Provided material START

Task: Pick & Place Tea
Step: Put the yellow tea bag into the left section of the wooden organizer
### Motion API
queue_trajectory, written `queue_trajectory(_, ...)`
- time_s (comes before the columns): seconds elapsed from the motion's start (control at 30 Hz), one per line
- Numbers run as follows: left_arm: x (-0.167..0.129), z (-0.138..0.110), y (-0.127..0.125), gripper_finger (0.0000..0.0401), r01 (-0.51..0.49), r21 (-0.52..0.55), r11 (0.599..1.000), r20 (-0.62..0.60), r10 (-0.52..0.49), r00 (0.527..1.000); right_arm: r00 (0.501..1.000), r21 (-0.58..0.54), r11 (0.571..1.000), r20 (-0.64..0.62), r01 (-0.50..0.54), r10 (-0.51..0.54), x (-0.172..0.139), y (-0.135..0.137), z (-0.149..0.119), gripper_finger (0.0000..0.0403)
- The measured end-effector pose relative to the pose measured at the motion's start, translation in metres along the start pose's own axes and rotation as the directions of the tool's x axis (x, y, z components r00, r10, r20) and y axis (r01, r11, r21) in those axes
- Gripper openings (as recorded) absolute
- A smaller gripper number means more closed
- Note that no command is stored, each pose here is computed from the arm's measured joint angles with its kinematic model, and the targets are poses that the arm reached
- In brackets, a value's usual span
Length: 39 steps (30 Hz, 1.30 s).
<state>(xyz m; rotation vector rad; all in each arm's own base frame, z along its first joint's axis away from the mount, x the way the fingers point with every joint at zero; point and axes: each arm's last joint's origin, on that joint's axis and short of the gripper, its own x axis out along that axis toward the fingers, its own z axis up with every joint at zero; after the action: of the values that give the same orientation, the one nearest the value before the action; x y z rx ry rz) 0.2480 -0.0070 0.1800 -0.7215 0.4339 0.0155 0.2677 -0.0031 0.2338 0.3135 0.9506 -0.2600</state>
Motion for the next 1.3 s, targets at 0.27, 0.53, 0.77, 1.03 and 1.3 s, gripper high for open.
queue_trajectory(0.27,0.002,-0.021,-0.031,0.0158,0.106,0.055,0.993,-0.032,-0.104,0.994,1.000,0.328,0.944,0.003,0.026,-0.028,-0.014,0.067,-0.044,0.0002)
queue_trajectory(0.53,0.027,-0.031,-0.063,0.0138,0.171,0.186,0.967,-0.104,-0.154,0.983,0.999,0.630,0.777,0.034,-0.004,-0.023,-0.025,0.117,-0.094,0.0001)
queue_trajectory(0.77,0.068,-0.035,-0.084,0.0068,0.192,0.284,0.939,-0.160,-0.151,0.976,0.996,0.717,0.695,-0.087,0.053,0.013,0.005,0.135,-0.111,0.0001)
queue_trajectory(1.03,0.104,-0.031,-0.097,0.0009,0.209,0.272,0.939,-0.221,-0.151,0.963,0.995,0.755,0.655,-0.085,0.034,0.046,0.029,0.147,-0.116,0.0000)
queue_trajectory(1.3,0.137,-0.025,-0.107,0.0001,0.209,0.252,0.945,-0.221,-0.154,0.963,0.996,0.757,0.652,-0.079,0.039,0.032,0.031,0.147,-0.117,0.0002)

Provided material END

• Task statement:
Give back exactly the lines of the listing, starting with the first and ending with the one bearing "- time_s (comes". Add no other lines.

• Result of the task:
Task: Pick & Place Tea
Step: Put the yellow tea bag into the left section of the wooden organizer
### Motion API
queue_trajectory, written `queue_trajectory(_, ...)`
- time_s (comes before the columns): seconds elapsed from the motion's start (control at 30 Hz), one per line

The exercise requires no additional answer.